Given material section start

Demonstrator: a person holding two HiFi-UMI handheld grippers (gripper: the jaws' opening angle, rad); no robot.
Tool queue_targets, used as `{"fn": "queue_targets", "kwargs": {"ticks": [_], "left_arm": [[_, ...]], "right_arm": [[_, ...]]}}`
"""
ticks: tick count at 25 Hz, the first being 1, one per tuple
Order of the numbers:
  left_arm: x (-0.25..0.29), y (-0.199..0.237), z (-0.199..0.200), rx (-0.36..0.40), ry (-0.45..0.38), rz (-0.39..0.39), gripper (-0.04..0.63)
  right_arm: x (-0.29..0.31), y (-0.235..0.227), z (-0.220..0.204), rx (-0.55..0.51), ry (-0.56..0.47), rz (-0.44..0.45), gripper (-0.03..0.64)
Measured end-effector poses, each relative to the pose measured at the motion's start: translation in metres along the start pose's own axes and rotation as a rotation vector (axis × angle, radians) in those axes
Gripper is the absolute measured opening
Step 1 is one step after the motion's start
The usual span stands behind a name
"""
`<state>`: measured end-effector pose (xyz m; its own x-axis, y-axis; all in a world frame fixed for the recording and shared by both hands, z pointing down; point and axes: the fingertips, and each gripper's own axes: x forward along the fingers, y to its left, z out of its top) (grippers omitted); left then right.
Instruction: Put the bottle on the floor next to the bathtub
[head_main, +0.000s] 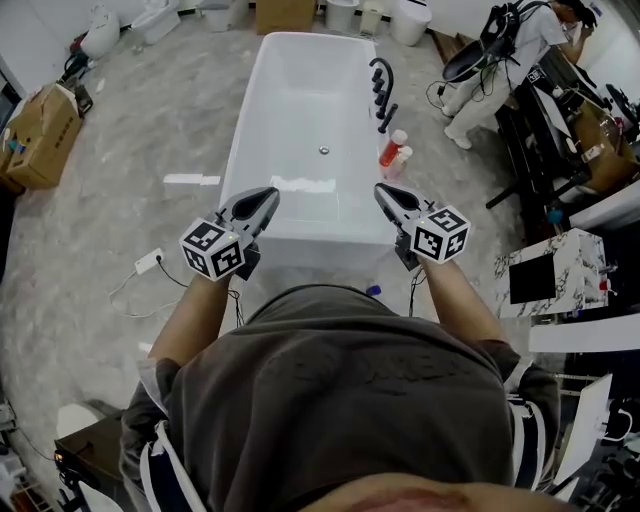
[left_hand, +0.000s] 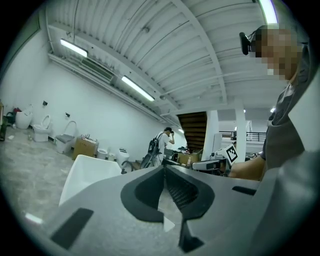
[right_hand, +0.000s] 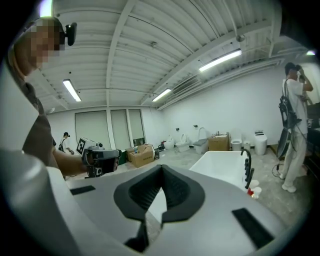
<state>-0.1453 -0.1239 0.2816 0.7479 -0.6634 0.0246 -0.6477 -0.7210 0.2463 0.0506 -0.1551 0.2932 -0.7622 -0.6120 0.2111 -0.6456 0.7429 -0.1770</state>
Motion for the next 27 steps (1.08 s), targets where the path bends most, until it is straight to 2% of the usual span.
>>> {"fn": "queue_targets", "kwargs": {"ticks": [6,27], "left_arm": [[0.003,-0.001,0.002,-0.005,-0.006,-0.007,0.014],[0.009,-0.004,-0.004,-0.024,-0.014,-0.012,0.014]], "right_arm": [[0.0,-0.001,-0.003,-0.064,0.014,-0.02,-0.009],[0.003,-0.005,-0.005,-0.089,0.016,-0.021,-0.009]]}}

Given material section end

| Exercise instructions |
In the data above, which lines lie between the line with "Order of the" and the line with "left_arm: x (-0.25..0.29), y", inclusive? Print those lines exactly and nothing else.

| Solved exercise |
Order of the numbers:
  left_arm: x (-0.25..0.29), y (-0.199..0.237), z (-0.199..0.200), rx (-0.36..0.40), ry (-0.45..0.38), rz (-0.39..0.39), gripper (-0.04..0.63)

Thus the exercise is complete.